#### Work instructions:
Where a line of the material includes the string "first", copy that line.

*** Opening of Data ***

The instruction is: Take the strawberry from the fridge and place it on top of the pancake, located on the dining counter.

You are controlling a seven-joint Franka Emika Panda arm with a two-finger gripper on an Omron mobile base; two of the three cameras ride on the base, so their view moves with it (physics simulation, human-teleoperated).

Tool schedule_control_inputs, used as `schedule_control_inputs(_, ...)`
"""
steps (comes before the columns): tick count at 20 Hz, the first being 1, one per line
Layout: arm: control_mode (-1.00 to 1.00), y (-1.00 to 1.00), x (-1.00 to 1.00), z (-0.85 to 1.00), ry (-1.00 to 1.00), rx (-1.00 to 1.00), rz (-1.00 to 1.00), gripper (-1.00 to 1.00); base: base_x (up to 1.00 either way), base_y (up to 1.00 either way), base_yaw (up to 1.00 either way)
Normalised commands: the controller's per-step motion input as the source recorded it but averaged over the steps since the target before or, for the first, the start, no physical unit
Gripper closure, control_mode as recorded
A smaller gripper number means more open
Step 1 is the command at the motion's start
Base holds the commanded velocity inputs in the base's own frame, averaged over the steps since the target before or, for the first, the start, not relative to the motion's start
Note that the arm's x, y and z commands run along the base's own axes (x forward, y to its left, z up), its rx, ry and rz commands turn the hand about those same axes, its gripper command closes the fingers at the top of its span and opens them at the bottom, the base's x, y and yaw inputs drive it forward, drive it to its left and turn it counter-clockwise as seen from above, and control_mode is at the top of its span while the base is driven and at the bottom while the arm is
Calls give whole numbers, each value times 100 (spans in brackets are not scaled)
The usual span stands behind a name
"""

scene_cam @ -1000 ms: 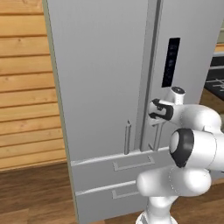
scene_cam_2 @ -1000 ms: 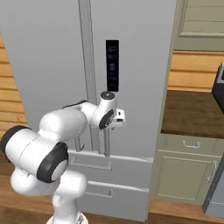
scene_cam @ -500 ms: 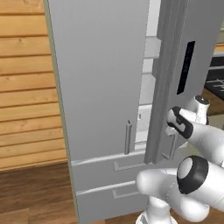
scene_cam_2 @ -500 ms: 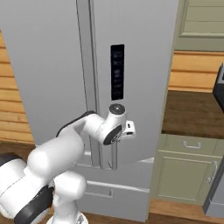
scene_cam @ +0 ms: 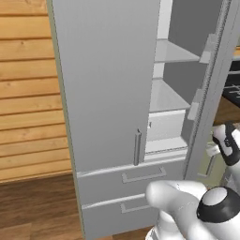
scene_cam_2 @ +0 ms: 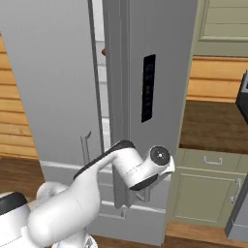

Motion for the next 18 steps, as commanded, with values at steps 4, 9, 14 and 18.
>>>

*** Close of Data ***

#### Output below:
steps (comes before the columns): tick count at 20 Hz, the first being 1, one per line
Normalised commands: the controller's per-step motion input as the source recorded it but averaged over the steps since the target before or, for the first, the start, no physical unit
Base holds the commanded velocity inputs in the base's own frame, averaged over the steps since the target before or, for the first, the start, not relative to the motion's start

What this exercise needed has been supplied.